Tout au long de ce concert, l'interaction avec le public étai très forte. Dans un esprit toujours décontracté et plein d'humour, Franck - et ses invités - communique en permanence avec son public, et ce plus particulièrement lors du rappel qui s'éternise, pour notre plus grand bonheur.
Sur Sa Chambre Est Allumée, il fait dire des paroles surréalistes au public et organise les chœurs entre les hommes qui doivent chanter " ferme la fenêtre, ferme la fenêtre, c'est qui ce con ? " et les femmes qui doivent répondre " laisse les volets ouverts mon chéri ". Il va jusqu'à nous coacher en nous donnant des conseils d'interprétation : " faites-la un peu maniaco-dépressif "… !!
Cesare Pavese, un sublime morceau rempli de mélancolie, joué tout en unplugged, rappelant les chants corses, est joué en exclusivité puisqu'il fait également partie de l'album à venir cet été.
Enfin, Franck termine par une berceuse, Gros Cœur : " il est encore gros, mais plus petit qu'hier ton cœur ", qu'il nous fait chanter tous ensemble et qui se termine dans un chuchotement que personne n'ose troubler. Tout le monde retient son souffle jusqu'à la fin absolue de la chanson.

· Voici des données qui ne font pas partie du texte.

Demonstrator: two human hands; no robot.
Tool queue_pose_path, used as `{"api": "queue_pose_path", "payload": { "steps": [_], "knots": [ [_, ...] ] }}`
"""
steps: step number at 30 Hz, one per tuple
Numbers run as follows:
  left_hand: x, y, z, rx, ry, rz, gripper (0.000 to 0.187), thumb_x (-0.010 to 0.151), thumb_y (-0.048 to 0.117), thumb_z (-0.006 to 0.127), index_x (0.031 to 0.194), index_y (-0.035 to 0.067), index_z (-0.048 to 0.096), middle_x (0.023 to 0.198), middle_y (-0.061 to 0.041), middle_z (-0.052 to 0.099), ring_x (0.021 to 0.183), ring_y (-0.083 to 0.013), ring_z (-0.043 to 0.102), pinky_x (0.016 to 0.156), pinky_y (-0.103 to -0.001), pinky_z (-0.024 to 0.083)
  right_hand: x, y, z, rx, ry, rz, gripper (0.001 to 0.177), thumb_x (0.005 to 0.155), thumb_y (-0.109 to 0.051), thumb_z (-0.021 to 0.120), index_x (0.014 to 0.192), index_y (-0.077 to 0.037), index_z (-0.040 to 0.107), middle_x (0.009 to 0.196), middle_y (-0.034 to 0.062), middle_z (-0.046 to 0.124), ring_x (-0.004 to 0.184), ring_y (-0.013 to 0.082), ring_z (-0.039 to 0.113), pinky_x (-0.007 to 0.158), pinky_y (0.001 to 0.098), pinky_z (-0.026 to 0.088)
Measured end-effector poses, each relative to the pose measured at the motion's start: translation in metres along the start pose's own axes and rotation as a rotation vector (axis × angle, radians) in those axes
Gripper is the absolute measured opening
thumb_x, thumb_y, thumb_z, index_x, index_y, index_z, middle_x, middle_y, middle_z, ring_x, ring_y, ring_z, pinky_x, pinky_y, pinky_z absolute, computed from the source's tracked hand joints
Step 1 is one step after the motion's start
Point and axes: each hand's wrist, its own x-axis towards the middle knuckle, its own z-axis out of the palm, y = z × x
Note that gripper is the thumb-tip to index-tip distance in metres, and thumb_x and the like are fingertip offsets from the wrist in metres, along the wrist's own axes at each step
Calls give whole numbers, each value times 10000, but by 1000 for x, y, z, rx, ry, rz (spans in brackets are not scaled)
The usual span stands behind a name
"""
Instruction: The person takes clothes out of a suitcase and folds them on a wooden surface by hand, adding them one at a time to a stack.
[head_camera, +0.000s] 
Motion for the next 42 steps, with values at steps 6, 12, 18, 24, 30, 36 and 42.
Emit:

Bonne nuit, les petits… !

L'enthousiasme général à la sortie du concert est une preuve irréfutable de l'excellente initiative que constituent ces soirées où la scène est partagée avec d'autres artistes pour des bœufs en live, et nous espérons vivement que cette façon de concevoir la musique et la scène, qui fait la part belle aux échanges, à l'improvisation et à la créativité, continuera de se propager sur la scène française.